Negli ultimi anni, spiega l'Università, le analisi dei dati a singola cellula e a risoluzione spaziale hanno rivoluzionato la ricerca biomedica, permettendo di osservare cosa succede in un campione biologico con dettagli mai visti prima. Tuttavia, interpretare questi dati non è semplice perché i diversi software restituiscono risultati spesso molto diversi e difficili da confrontare.
E proprio a partire da questa criticità, un gruppo di ricerca dell’Università di Trento ha elaborato “Cell Marker Accordion”, strumento che rende più chiara e robusta l’identificazione dei tipi cellulari nei dati di nuova generazione: i risultati della ricerca, sviluppata al Cibio e condotta con la collaborazione dell’Università di Yale (Stati Uniti), dell’Università di Trondheim (Norvegia), del Policlinico di Milano e dell’Istituto di Biofisica del Cnr, che sono stati pubblicati sulla rivista Nature Communications.
"Con Cell Marker Accordion abbiamo voluto costruire uno strumento che aiuti chi fa ricerca non solo a classificare le cellule, ma anche a capire perché sono state classificate in un certo modo", spiega Emma Busarello, dottoranda in Scienze biomolecolari all’Università di Trento e prima autrice del lavoro: "Spesso i software danno un risultato, ma non dicono come ci sono arrivati. Noi volevamo fare qualcosa di più trasparente e utile anche per chi lavora in contesti clinici. Il nome dello strumento, Accordion (fisarmonica, ndr), richiama proprio l’idea di armonizzare previsioni diverse per arrivare a un risultato più robusto".

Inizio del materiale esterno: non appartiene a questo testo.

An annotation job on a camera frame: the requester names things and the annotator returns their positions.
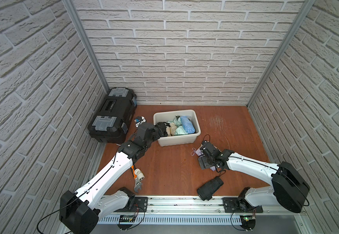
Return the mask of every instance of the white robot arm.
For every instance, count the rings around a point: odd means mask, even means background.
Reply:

Il software è stato pensato per aiutare a identificare i tipi cellulari in campioni biologici, sia in condizioni normali, sia in presenza di malattie: può, ad esempio, segnalare la presenza di cellule staminali leucemiche o plasmacellule tumorali, suggerendo anche quali geni potrebbero essere coinvolti nelle alterazioni.
"Il nostro strumento non si limita a dire che tipo di cellula è presente, ma aiuta anche a scoprire quali geni la rendono unica e diversa dalle altre" aggiunge Toma Tebaldi, docente del Cibio e corresponding author della ricerca: "Questo può aiutare a individuare nuovi biomarcatori o bersagli terapeutici".
Un punto di forza dello strumento è l’accessibilità: oltre al pacchetto software per chi ha competenze bioinformatiche, è disponibile infatti una versione web che può essere usata facilmente anche da chi non programma, grazie a un’interfaccia intuitiva.
Tra gli obiettivi futuri c’è poi quello di adattare lo strumento a nuovi tipi di dati e mantenerlo aggiornato nel tempo, così da garantire alla comunità scientifica uno strumento sempre affidabile.
"Un software scientifico non si esaurisce con una pubblicazione - conclude Tebaldi - e, al contrario, deve essere mantenuto, continuamente migliorato e reso progressivamente più utile alle nuove scoperte. Anche questo è un servizio fondamentale alla ricerca".